Be’eri is that of days that came and went. A place you cannot know unless you lived to see it. A young Kibbutz, a time of communal sleeping. The infamous period in our history, that was subject to much debate and writing, that of broken dreams of a society and ideal and progress. Her work is not about this. But those are the times. Her childhood years shaped by temporary housing and the children group, and her immediate family. Trees and simple paths, rural houses, woods heavy with the aroma of pine trees and sticky resin. Those can still be found here, despite the accelerated expansion and new buildings.
In her work more is hidden than known. The known is the visible scenery unfolding through her eyes. Who’s eyes are those? Young Ziva? “Ziva the Doll”? although they are images of her childhood, she looks upon them with mature eyes. Those are her eyes that are looking, you can feel it. And the red, potentially charged with unrest, builds up from painting to painting, descending into a hush. Creeping up slowly and infecting everyone, a silence full of awe. Winter stormy skies. And the hidden is hiding. In the woods, behind closed doors and shuttered blinds. They are a keeper of secrets. In the painting itself the secret revealed in the houses, is the red color of the base layer. Exposed and glowing.
Last she applies cold tar. Letting it erase the painting as is leaks down. It is an act of defiance against her own precision and need to be accurate. She embraces the loss of control and unruly aesthetics. Jelin paints a layered sandwich. Red at the base, then the scenes from the kibbutz, on top the deliberate destruction. The red and the seeping tar, are one of the same. Layers of unpredictability, untamed and powerful wild impulses. On deeper observation the scenes are also wild. The sky is dark, the painting laden, a land of memory and illusion. Only partially real. Deep and far away. From that same place the tar seeps down, diffusing into the painting, erasing the layer of things that once where, the world into which she was born.
The color palette changes. Departing from the black. From the red she does not. How can she depart from herself? And in red she paints the figure of her father. Not her father as a young man, the one from her childhood. Her father at the end of his long life, to whom she said goodbye, and with him she lost a part of herself. There is a part of us that is kept with our parents, our first years that we cannot remember, being a man’s daughter. Through the painting she says her farewell, processing the memory of that final departure.
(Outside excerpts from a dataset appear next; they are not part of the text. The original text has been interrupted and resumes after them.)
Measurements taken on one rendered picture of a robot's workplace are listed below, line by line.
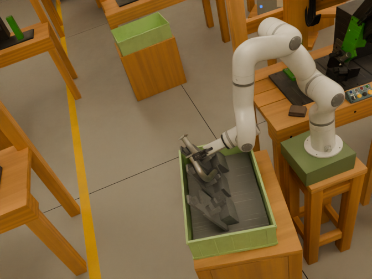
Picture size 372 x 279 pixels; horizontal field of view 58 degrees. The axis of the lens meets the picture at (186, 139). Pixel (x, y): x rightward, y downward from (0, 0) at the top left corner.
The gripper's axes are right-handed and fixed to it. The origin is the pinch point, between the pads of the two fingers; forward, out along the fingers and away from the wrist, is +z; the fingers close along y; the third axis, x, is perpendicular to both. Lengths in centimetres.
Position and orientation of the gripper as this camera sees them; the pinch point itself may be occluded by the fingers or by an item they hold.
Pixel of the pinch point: (197, 156)
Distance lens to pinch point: 163.0
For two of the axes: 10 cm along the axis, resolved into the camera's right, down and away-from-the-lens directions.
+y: -3.2, 0.6, -9.5
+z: -8.3, 4.6, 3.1
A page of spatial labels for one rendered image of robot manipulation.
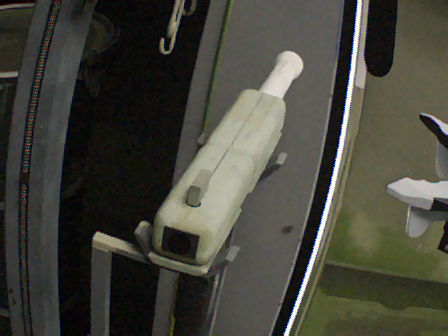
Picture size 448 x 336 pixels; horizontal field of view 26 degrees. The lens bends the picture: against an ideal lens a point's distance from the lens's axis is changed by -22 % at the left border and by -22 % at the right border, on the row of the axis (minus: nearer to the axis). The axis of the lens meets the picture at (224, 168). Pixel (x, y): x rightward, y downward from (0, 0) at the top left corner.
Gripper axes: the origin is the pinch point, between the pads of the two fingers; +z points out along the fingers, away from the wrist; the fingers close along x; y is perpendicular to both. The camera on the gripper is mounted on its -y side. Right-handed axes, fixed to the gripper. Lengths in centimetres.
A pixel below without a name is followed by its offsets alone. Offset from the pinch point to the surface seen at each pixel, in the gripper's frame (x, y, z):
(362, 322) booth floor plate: 132, 145, 3
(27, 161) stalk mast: -15.8, 9.5, 31.2
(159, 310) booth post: 25, 61, 28
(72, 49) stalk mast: -11.7, -1.9, 30.1
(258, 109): 3.6, 7.3, 15.9
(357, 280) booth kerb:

The first layer now has a yellowish tone. In some cultures yellow symbolizes grief and mourning. What is this yellow here. It contains a sense of relief. Feeling lighter, it carries the weight of emotions and colors, the weight of heart ache. So we are not submerged. Her father’s facial features are painted with such accuracy. Love pours from each and every square of his flannel shirt. It feels so soft. What does it feel like to paint the face of a person once so close to you, now gone?
Maybe it is broken down to small steps that can be coped with. One breath at a time. One square and then another. From brushstroke to brushstroke. One step to the next. Like life and overcoming grief. The painting comes to an abrupt end, exposing the raw yellow canvas. That is the only painting she finished in this manner. The bare base layer continues, like a page from a book not yet written. Maybe there is no need to say anything, and just be for a moment. To breathe from and into the yellow. Sometimes there are really no more words. In another painting her mother places her hands on her father’s shoulders. His head bent forward. Eyes closed. He seems tired. Her mother is protective and guarding, comforting through her touch. The painting holds a realization of an end, of fragility.
Where is she walking to and what is she repeating? What can be safely said is that this is a journey. A movement through time, back to what she left behind, processes of internalization and assimilation, learning and growth. She walks to and from herself.